Restart Auditd with:
sudo systemctl restart auditd
And then restart Docker with:
sudo systemctl restart docker
Running Your First Audit
Now the fun begins. From the docker-bench-security directory, issue the command:
sudo ./docker-bench-security.sh
You’ll see quite a bit of information reported, among that information, you’ll see lines associated with [Pass], [INFO], [NOTE], [WARN]. You absolutely should pay close attention to anything marked [WARN], because chances are good that’s a security issue.
At the end of the output, you’ll also see how many checks were run and your score.
If you’d rather save the output to a file (for later reading), you can issue the command:
sudo ./docker-bench-security.sh -l scan_results
After the scan completes, you can view the file with:
less scan_results
You’ll be warned the file is binary, but it’s still viewable.
You might find warnings such as:
[WARN] 4.5 - Ensure Content trust for Docker is Enabled (Automated)

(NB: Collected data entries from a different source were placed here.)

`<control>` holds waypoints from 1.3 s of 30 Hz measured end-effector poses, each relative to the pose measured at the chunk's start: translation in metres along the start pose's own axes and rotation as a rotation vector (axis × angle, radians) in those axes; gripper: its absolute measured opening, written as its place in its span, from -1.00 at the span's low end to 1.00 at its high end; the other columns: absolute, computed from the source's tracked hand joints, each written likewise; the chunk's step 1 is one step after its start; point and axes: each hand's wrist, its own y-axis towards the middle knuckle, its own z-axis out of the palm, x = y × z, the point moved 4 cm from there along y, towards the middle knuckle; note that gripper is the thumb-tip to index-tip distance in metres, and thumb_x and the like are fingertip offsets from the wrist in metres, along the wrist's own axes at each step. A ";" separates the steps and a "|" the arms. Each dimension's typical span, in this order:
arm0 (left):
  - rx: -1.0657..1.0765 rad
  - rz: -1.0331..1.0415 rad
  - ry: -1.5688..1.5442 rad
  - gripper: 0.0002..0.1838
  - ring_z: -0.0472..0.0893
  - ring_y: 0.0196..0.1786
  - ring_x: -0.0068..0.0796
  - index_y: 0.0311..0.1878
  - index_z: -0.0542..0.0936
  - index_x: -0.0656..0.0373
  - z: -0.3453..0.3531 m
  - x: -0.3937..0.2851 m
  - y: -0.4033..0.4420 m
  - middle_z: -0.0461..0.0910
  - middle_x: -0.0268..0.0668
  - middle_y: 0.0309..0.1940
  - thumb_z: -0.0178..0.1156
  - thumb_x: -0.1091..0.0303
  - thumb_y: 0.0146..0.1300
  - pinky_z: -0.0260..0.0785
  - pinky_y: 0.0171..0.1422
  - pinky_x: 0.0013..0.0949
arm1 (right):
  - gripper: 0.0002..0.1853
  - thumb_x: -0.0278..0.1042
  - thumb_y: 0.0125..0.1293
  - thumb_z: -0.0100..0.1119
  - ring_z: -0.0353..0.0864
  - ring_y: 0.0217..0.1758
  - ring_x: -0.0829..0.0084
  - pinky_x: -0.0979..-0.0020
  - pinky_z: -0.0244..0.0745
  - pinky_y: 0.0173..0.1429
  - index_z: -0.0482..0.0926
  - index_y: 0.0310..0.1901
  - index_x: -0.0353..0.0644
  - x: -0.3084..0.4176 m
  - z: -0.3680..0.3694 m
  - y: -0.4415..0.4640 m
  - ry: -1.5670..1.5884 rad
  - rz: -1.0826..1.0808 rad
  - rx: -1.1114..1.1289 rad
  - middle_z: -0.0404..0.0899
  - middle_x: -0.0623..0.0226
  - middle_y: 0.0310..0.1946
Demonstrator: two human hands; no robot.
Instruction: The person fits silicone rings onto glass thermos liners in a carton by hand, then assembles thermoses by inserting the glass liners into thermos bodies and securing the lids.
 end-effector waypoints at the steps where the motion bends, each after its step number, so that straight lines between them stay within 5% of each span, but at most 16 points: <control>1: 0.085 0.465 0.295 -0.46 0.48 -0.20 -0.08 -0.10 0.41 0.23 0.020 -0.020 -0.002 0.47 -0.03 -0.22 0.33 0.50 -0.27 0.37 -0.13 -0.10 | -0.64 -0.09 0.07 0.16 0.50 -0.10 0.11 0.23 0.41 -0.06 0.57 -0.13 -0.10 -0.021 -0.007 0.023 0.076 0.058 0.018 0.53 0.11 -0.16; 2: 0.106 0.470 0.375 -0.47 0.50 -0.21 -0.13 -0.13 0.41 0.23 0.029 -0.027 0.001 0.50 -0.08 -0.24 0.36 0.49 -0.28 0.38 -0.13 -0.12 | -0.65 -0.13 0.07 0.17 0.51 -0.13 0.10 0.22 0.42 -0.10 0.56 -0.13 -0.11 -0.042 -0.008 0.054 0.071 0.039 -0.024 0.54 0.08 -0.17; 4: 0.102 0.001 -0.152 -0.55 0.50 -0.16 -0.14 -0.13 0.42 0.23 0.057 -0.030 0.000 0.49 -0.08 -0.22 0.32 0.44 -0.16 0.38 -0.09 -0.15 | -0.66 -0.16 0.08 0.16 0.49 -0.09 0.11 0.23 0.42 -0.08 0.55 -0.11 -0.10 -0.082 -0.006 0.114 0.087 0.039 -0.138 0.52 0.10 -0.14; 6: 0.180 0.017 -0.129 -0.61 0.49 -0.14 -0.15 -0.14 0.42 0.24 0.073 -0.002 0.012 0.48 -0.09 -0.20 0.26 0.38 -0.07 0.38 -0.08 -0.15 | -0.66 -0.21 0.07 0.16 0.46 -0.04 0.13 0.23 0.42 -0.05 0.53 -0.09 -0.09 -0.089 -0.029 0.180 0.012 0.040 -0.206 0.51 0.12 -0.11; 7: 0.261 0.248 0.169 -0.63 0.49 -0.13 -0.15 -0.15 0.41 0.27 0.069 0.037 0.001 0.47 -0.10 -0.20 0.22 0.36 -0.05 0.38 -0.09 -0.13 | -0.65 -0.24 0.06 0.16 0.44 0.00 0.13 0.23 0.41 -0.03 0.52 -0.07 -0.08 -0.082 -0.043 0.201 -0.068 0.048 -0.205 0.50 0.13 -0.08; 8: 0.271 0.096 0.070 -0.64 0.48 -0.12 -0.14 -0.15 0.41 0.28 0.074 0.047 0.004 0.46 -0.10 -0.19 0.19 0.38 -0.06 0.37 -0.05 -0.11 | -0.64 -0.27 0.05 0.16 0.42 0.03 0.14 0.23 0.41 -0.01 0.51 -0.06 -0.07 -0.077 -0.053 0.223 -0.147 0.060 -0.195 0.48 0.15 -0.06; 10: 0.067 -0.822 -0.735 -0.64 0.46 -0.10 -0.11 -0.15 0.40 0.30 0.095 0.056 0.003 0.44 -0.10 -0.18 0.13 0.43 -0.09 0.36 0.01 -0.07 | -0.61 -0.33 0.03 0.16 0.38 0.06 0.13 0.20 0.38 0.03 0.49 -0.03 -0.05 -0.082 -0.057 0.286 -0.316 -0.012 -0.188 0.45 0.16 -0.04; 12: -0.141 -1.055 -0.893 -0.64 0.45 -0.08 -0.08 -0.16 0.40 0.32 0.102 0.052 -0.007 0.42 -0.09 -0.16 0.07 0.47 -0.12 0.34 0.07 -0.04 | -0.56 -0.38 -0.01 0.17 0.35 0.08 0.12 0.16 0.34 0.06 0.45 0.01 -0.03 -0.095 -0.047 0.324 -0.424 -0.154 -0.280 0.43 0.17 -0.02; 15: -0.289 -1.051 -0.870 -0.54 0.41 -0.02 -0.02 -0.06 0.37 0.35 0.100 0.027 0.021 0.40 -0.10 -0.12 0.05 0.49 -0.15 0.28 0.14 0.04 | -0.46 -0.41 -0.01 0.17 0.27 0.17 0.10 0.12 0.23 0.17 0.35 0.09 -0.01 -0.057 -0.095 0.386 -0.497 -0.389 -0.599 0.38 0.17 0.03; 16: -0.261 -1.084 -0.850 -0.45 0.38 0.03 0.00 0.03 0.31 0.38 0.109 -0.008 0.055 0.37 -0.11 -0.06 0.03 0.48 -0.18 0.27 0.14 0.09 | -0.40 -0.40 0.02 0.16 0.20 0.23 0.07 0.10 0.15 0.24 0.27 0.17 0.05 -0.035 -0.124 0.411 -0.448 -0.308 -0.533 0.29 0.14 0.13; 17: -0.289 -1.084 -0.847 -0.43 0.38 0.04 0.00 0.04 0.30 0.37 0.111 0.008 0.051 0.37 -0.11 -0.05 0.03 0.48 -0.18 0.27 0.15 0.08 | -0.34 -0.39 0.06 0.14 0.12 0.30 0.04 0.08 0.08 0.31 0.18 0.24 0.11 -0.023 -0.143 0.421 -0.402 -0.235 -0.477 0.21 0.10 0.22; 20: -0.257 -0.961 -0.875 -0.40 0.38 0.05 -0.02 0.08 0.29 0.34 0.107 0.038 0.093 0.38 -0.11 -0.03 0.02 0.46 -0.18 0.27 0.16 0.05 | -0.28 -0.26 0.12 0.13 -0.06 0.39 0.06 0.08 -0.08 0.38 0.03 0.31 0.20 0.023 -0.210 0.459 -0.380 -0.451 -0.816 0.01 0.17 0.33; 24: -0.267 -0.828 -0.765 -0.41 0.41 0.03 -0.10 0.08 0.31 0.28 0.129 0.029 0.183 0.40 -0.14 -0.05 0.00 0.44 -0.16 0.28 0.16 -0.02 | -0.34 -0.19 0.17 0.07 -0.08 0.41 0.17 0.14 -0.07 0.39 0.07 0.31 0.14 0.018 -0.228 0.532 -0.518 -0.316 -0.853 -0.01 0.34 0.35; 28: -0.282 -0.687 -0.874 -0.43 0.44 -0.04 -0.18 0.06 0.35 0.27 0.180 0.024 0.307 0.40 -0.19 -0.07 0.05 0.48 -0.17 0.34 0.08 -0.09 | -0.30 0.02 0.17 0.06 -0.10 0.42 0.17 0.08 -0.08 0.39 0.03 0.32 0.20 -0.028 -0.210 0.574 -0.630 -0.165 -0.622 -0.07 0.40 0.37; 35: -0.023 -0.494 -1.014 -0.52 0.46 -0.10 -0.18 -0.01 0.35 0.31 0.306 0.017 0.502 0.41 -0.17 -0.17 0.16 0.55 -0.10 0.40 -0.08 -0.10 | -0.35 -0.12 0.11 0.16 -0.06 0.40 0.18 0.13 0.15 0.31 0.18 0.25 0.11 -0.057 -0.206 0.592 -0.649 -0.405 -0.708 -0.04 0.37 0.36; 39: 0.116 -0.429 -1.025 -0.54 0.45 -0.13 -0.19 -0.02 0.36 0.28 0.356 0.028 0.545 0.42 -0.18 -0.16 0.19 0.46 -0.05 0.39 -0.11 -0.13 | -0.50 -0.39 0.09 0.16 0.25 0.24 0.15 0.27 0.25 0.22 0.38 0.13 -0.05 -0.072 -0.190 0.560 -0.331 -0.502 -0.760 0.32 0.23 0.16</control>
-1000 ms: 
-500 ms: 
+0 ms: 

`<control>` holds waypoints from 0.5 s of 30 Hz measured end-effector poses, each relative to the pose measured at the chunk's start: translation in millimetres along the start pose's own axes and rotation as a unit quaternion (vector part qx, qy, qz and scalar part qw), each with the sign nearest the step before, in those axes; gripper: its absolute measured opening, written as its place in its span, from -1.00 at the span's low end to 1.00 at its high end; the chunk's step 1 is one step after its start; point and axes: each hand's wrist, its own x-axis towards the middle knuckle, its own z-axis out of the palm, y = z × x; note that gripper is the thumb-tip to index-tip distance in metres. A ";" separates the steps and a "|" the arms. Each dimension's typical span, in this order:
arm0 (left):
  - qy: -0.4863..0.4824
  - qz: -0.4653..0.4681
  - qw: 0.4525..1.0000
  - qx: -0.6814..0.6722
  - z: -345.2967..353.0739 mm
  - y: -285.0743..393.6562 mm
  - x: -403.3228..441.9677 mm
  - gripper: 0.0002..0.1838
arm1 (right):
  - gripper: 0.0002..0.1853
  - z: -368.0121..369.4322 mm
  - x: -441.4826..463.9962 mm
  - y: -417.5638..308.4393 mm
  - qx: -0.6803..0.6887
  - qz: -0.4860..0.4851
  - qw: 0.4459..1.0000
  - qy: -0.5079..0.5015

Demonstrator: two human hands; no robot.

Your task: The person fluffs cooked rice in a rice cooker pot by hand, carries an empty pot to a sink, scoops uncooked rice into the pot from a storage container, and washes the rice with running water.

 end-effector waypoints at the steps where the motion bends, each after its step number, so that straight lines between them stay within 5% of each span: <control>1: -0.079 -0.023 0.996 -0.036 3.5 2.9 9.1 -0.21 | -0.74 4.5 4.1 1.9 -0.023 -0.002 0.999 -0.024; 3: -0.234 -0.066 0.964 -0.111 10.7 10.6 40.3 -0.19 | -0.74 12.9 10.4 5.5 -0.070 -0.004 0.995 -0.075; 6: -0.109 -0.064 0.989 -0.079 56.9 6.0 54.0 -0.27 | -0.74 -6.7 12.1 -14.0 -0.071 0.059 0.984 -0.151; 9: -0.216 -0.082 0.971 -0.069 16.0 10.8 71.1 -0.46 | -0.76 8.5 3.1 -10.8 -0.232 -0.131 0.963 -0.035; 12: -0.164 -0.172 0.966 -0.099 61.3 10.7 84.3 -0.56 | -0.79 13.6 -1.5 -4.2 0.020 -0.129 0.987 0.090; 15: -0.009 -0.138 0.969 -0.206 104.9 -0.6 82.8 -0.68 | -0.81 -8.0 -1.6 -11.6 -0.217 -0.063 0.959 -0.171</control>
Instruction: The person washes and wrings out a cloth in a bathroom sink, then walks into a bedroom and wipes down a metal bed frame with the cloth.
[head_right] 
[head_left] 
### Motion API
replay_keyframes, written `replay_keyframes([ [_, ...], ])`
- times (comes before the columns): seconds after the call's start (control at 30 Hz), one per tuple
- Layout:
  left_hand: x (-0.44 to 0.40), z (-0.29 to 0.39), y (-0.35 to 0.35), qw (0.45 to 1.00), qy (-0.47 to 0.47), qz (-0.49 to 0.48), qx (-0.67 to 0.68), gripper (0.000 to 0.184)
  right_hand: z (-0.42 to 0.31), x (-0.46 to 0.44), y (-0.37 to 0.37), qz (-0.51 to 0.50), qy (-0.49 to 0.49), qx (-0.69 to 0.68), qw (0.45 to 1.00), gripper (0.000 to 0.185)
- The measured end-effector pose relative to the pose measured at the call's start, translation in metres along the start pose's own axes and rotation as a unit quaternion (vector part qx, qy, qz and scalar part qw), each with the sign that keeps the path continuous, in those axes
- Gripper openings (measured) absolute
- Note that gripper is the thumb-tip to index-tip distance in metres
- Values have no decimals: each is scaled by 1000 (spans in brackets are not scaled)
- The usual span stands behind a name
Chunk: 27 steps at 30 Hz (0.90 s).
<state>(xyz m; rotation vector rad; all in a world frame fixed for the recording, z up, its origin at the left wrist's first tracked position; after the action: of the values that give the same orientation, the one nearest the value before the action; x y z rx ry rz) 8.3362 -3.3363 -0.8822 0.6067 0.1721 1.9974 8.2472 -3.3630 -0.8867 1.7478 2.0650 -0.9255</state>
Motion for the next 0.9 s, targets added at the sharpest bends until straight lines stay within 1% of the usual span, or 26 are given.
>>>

To fix this error enable content trust with the command:
sudo echo "DOCKER_CONTENT_TRUST=1" | sudo tee -a /etc/environment
Restart Docker with:
sudo systemctl restart docker
If you run another scan, the Content Trust warning should no longer be present.
Continue combing through the results and fixing every line that starts with [WARN] to harden your Docker host.
And that’s all there is to it. Tools like Docker Bench should be considered must-haves for anyone who works with Docker.